The Marquess of Hartington
The Case Against Home Rule
(1886)
A major figure in the Liberal Party since the 1860s,
Hartington takes issue with Gladstone’s plan for Ireland in a speech delivered
to the House of Commons on April 9, 1886.
It may be that this measure will really be accepted by the Irish Party only as an installment; and it may be, especially under these circumstances, that the people of this country will not be willing that changes so vast and so wide-reaching should be made. But, whatever may be the fate of this measure, its mere introduction by a responsible Government, by a Minister wielding, and justly wielding, the influence and authority of my right hon. Friend, will have done much that can never be recalled. This measure will be henceforth the minimum of the Irish national demand; it will be the starting-point and the vantage-ground of whatever proposals they may hereafter think it necessary to bring forward. … From this point of view it seems to me that if, as I think is extremely likely, this measure does not command the support—the intelligent and informed support—of the majority of the people of this country, its introduction without, as I think, adequate preparation or consideration will have vastly added in the future to the already great difficulties of the government of Ireland.
And now let me say a word or two upon the historical argument, by which a concession of this kind is sometimes justified. My right hon. Friend referred last night to the history of Grattan's Parliament. …Grattan's Parliament was a Protestant Parliament, a Parliament in which the influence of the landlords was entirely paramount; and it is just as probable that a Parliament so composed might have delayed, rather than have forwarded, those reforms in Irish Administration, which we all now acknowledge to have been delayed too long.

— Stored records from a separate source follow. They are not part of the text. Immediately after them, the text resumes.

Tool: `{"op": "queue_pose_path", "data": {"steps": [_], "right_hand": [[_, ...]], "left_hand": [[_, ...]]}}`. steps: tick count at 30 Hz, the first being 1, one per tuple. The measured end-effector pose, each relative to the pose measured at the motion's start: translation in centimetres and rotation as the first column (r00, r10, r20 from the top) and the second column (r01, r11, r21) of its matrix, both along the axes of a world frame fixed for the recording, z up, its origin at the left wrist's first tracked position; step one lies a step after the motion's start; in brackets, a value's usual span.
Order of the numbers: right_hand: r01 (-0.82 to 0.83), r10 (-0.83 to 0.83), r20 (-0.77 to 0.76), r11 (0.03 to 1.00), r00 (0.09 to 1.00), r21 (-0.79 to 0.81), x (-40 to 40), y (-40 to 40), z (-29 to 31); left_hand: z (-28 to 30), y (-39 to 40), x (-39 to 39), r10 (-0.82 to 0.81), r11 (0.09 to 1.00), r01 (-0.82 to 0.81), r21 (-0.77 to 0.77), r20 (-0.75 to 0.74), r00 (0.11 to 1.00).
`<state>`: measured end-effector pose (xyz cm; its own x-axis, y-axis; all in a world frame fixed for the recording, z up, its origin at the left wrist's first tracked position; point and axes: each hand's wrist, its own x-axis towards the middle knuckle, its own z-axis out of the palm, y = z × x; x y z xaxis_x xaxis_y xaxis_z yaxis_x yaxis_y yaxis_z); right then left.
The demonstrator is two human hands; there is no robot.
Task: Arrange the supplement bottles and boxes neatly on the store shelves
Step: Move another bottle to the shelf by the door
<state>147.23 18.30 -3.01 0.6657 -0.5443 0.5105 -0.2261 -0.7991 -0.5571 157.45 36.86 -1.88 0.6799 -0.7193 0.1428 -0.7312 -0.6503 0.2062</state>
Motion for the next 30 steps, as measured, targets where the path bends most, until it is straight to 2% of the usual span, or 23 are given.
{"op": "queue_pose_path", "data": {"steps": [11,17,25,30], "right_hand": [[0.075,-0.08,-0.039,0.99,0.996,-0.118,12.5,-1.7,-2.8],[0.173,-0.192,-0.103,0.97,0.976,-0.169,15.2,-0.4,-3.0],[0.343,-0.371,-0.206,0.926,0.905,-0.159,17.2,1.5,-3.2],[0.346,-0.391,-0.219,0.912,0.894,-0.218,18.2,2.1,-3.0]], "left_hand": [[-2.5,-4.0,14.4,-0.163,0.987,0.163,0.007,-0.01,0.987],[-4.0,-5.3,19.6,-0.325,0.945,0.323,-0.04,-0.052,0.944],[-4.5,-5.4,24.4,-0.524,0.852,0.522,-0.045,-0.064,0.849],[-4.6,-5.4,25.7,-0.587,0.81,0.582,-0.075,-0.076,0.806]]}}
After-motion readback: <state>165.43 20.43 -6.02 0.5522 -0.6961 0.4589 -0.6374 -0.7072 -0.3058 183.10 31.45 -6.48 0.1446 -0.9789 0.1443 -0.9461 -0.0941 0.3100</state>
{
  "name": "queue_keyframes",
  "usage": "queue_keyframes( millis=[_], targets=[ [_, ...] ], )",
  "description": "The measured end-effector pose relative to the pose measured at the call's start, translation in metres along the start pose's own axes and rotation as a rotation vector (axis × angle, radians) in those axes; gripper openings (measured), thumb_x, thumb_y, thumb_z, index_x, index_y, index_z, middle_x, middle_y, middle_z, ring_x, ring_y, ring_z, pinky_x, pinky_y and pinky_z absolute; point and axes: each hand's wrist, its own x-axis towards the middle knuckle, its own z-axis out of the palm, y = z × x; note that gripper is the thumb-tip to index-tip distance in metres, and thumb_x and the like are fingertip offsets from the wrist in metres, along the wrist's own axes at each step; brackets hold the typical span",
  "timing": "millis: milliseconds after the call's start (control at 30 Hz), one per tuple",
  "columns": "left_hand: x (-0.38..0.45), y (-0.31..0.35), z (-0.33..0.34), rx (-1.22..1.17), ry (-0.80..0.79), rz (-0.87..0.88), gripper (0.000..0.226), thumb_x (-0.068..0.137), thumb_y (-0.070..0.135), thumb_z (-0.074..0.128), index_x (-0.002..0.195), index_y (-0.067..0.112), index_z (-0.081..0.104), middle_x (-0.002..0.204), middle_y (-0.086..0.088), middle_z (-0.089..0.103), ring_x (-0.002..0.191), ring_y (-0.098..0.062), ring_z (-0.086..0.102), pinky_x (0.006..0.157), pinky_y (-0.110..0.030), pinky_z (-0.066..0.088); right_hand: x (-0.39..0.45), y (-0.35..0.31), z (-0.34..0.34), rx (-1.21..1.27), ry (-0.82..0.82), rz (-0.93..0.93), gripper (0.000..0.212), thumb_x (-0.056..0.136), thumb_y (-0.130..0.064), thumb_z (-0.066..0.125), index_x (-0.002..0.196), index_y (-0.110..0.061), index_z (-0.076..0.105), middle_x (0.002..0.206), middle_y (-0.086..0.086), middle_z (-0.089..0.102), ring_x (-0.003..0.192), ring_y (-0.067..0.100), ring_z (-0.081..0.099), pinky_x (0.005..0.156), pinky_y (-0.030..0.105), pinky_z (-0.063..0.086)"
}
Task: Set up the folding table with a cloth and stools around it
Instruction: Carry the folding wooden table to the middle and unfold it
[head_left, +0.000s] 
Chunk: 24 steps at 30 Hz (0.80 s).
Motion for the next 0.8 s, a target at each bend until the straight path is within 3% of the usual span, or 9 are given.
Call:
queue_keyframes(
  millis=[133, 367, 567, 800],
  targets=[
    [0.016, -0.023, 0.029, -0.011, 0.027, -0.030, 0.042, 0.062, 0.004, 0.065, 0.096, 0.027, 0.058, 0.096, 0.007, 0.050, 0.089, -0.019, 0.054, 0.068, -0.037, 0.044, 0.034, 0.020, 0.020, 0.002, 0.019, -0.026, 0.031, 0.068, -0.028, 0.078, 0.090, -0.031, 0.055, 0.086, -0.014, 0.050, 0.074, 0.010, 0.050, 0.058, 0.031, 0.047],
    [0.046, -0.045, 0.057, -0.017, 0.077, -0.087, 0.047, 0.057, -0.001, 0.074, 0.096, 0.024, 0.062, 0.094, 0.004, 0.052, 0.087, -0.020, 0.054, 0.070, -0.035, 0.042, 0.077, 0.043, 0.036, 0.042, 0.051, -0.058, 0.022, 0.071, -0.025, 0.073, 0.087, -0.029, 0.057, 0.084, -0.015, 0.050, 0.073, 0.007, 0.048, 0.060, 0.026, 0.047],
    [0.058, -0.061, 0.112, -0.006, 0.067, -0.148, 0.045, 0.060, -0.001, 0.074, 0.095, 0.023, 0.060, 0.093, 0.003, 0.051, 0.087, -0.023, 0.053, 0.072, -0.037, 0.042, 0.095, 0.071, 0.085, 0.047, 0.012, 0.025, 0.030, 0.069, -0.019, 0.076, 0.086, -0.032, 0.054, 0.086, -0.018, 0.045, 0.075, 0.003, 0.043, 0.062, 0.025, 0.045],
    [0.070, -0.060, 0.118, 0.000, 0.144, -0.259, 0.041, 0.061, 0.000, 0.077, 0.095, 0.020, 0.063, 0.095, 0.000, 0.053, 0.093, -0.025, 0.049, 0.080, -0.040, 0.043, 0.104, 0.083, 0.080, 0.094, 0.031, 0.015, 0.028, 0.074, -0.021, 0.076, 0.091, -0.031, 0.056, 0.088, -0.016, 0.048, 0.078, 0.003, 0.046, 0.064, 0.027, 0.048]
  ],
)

We may grant that the Parliament of the United Kingdom delayed too long Catholic Emancipation; we may grant that it too long maintained Protestant ascendancy in Ireland; we may grant that the land legislation of the Imperial Parliament was too long conceived in the interests of the landlord class and in disregard of those of the occupiers and cultivators; but it is beyond the possibility of proof that an Irish Parliament, composed as Grattan's Parliament was, would have initiated and carried out the reforms that were needed before the Imperial Parliament did so. It is just as likely that the authority of the Imperial Government and of the Imperial Parliament might have had to be invoked for the protection of the oppressed majority of the Irish people as that the Grattan Parliament would have carried out those reforms one day sooner than they did take place. It is equally impossible to prove that any Government or Parliament could have averted any of the evils that have be-fallen Ireland since that time. We are a great deal too apt to attribute omnipotence to Parliaments and to Governments. In the presence of physical and economical causes and changes I believe it is much nearer the truth to say that Parliaments and Governments, whatever they may be, are almost powerless. …
I maintain that the restoration of an Irish Parliament, or of anything approaching to an Irish Parliament, will not be the restoration of that which existed before the Union, but will be the creation of a state of things as absolutely and entirely different from that as it is possible to conceive. … The Parliament which would be restored now would not be a Protestant, but would be a Roman Catholic Parliament. The Established Church has been swept away; and instead of a Roman Catholic priesthood, which at the time of the Union was without political influence at all, we have a Roman Catholic clergy wielding a large political influence. The owners of land in Ireland have been deprived of almost all control over their estates; and with the loss of that control they have lost the political influence which they formerly enjoyed. Now, Sir, it is not a question whether all these changes have been wise and just changes. I believe, in the main, that the changes have been wise and have been just; but they are changes which have been made by the paramount and superior authority of the Imperial Parliament. They are not changes which have been made by the efforts or exertions of the people of Ireland themselves. They are changes which have been imposed by the superior and overwhelming authority of the people of the United Kingdom of Great Britain and Ireland. It may have been, and I believe it was, substantially just that those changes should be made in the interests of the great majority of the people of Ireland; but, at the same time, it is not less just that the minority which has been deprived by our action, and not by the action of the people of Ireland, of almost all the rights and privileges and power which they possessed at the time of the Union, should not be handed over without due and adequate protection at the hands of that power by whose influence those vast and far-reaching changes have been effected, and by whose influence the whole balance of the political situation in Ireland has been changed since the time of the Union. …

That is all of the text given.